The world’s smallest computing system is now officially a millimeter scale device now. The first of its kind, this is a prototype for an eye pressure monitor for glaucoma patients which is implantable in the eye. This development is coupled by another such millimeter scale device which is a miniature radio which doesn’t need to be tuned manually but automatically finds the right frequency. This is especially a very important development in terms of making these micro devices organized enough to constitute a wireless sensor network. These networks will have a huge impact on the tracking processes in the future of the world; be it monitoring pollution, the integrity of structures or surveillance; these devices hold the potential for adding a bit of “smartness” to most things we interact with.
Both these developments have come from the University of Michigan and are being touted as the precursors of the future of electronics which is millimeter scale computing.
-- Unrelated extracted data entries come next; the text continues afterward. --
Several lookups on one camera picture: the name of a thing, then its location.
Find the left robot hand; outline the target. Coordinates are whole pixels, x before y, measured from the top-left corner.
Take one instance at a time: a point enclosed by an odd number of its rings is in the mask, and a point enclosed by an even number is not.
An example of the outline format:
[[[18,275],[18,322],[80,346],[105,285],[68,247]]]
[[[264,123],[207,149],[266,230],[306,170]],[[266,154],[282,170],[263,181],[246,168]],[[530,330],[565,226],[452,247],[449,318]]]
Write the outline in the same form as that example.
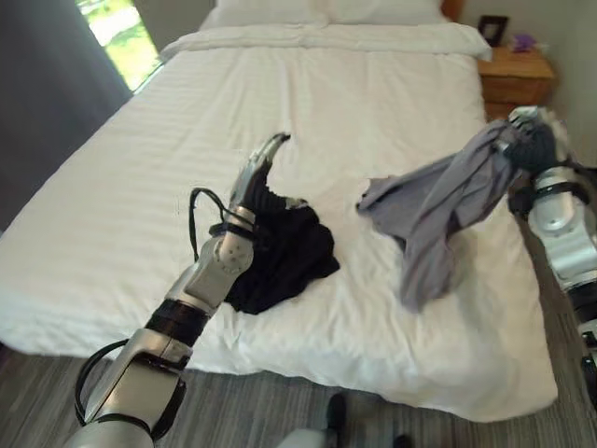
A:
[[[273,159],[290,137],[288,133],[276,133],[250,155],[233,185],[229,199],[231,208],[243,207],[258,216],[307,205],[307,202],[300,198],[279,196],[268,186]]]

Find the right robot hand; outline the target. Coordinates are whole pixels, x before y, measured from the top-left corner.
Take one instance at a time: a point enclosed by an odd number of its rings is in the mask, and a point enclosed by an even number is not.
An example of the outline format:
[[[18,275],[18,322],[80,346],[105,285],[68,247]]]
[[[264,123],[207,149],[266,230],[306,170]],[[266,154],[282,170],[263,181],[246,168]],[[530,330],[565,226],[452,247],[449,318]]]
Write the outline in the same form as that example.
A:
[[[519,106],[507,119],[494,147],[511,165],[530,175],[562,166],[568,159],[567,136],[555,114],[543,106]]]
The papers for their research will be presented by the researchers for each of the two innovations in the International Solid State Circuits Conference to be held in San Francisco. Three professors from the U-M Department of Electrical Engineering and Computer Science are leading the work at the moment.
According to the top researchers of the world, small computers are the future of the IT industry. Bell’s Law, which goes along the same lines of the famous Moore’s Law, says that almost each decade sees the development of a class of cheaper and smaller computers. In keeping with this, the volume of the devices decreases by almost two orders of magnitude, while the number of systems belonging to each person increases. The law has held true ever since the times of the old mainframe computers of the 60s to the personal computers in the 80s, the notebooks from the 90s and now the smartphones in the new millennium.